The singer wants to break through these supposedly safe forms of objectification. He says, “I’ve got to find you before the line is lost.” There is a confession here that each has lied to the other in the relationship by projecting a vision of one another that they loved because of the fear of truly knowing one another. The singer remains committed to seeing through the pain caused by the shattering of these false images of one another (“You say, I’m over it, But I know”). He desires to finally be known and to know the genuine otherness of the person he loves (“If I don’t know what I know, It can be so little that we know.”), eventually affirming, “I’m not over it.”

But at the end of the song we are faced with the possibility that the entire scene of reconciliation in the song is also an objectification. The signer projects a penitent image and demonstrates commitment in words, but is he genuine? Is his appeal at the end of the day any better than the “little boys with their porno” who objectify women into an image that satisfies their own immediate desires? Are his words in the song anything more than a selfish projection of himself as enduringly faithful when he may not have been that, in turn, objectifies her into the one who doesn’t truly value herself, feels pity for him and receives him back? Thus, the song ends, “Wait,” and it could have an exclamation point. In a pronouncement of her value as a person and as a refusal to remain his object, she turns and walks away. This final word stands in judgment on the many ways in our relationships that we do not appreciate the otherness of people, but rather create images of them that suit our desires. Idolatry of this sort is powerful, which is why I believe Scripture warns against it so strongly. For both God and people can become idols, and in either case it throws the cosmos out of balance.
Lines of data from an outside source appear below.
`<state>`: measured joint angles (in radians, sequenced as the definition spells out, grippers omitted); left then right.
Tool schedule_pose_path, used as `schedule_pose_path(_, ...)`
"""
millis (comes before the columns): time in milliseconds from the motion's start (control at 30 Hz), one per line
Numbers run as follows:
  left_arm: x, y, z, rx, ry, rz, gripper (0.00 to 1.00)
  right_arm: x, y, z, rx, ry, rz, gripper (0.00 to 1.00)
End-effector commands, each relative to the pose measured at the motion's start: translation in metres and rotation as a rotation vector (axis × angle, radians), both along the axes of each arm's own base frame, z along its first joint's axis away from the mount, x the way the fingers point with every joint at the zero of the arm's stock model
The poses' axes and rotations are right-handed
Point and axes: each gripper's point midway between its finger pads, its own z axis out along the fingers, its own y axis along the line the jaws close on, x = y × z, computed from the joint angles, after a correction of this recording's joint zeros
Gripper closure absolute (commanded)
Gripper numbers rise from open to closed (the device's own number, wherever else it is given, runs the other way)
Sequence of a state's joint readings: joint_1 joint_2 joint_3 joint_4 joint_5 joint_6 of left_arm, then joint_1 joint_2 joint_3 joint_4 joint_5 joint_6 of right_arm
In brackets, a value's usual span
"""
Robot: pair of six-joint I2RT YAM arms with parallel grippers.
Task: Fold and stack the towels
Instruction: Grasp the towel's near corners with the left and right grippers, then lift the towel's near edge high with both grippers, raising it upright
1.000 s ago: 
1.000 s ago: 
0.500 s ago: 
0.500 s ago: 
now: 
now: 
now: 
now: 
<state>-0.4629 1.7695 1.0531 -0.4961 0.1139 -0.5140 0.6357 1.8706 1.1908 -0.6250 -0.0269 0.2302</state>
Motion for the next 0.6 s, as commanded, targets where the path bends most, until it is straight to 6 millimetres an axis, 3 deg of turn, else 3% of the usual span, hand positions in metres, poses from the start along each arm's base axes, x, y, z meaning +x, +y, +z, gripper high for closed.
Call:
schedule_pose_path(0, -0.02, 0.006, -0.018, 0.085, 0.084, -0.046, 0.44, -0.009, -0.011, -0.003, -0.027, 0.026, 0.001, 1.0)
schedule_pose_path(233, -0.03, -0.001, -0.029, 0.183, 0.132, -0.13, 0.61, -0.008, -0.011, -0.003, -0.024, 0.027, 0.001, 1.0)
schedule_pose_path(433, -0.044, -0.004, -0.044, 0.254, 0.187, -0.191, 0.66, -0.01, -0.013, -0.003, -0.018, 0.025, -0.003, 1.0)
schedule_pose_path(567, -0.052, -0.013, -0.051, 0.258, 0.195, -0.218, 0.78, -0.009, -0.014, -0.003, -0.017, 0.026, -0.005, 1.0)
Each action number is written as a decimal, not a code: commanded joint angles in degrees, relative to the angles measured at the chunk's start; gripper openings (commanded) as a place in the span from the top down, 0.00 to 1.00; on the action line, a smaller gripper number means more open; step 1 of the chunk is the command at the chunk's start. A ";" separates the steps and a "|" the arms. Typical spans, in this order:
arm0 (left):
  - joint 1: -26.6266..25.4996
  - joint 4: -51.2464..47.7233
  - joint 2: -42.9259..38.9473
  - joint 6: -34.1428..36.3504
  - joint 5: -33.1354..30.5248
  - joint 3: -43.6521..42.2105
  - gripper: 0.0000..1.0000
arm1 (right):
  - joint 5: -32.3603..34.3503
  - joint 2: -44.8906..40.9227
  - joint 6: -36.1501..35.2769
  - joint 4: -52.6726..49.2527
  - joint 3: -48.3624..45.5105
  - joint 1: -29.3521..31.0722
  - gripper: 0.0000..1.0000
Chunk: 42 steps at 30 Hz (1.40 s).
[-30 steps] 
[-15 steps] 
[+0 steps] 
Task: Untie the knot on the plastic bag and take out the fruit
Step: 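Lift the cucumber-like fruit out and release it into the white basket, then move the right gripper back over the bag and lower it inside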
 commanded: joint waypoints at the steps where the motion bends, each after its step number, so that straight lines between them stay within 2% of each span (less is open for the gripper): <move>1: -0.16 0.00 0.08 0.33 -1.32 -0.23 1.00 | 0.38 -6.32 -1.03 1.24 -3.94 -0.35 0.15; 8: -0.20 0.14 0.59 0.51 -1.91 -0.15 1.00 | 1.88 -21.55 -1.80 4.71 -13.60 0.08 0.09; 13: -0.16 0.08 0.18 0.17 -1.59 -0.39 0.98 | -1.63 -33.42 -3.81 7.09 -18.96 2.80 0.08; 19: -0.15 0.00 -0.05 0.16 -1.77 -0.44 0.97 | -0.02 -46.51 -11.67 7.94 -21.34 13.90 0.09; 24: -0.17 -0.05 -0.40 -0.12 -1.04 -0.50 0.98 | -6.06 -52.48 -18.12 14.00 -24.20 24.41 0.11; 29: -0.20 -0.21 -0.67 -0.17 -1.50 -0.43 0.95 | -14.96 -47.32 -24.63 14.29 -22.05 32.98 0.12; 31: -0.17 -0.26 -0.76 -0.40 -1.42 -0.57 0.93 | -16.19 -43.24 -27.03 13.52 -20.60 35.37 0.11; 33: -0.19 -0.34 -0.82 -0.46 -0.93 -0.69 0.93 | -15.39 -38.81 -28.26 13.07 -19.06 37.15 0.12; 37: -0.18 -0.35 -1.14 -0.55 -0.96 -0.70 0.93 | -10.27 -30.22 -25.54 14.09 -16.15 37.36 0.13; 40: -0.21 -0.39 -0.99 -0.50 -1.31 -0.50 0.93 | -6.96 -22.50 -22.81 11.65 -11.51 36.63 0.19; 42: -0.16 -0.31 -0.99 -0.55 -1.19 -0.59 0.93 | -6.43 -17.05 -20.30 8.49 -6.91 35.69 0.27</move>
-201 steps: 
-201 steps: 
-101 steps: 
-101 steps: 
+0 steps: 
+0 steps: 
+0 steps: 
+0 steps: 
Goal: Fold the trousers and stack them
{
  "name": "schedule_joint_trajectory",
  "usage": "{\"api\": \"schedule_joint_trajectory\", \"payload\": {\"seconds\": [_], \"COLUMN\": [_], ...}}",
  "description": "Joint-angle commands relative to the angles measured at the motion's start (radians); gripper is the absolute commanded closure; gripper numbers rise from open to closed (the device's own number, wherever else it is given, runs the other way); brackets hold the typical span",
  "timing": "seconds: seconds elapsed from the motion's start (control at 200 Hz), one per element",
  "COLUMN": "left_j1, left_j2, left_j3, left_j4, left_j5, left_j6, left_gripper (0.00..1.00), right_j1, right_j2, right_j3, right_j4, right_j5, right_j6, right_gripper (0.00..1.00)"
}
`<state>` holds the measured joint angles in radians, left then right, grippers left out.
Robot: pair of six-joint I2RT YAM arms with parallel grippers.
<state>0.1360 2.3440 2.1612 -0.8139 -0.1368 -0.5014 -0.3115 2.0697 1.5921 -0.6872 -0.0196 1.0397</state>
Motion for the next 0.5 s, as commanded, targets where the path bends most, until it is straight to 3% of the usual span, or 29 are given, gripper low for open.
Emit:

Pornography (“Porno”) is the most basic and relatable medium for the objectification of persons. Whether it is a video or steamy romance novel, each is a tool that reduces the beauty of another person, in all of his or her mystery and complexity, into an image that suits our desires. Arcade Fire uses the base example of pornography to show that in a reflective age we objectify everyone as a means to fulfill our desire for celebrity, success, excess or myriad other ends. What’s ironic is that in the process we objectify ourselves because are projecting an alternate self-identity that fits the object we create in the other. To use the example of pornography, when we make someone an object of our sexual desire, we immediately and necessarily narrow ourselves into a sexual object.

Something is wrong with us (“Makes me feel like something’s wrong with me”). We continually trade love for something far less (“on and on and on we go”) particularly in the context of male-female relationships. Our selfishness (“And the boys learn some selfish s*** until the girl won’t put up with it”) distorts the possibility for genuine love, and what we call “love” actually destroys those whom we claim to love to the point that they say, “love is real, like a disease.” The implicit call in “Porno” is to combat the tendency in a reflective age to perpetuate these harmful relational structures. The change begins with having the courage to recognize the way people are devalued, distorted and ultimately destroyed in a climate where individuality is not prized. The call is to be willing to assert your subjectivity and otherness in a culture of “normals.” This, of course, brings us back to Kierkegaard’s existentialism manifest in the “Knight of Faith” who, like Abraham in the story of Isaac, trusts God as the ground and source of his identity to the degree that he nearly sacrifices his son. The individual who acts in accord with faith overcomes the Reflektor culture and brings creativity, uniqueness, and genuine humanity to the forefront and both overcomes and revolutionizes the world.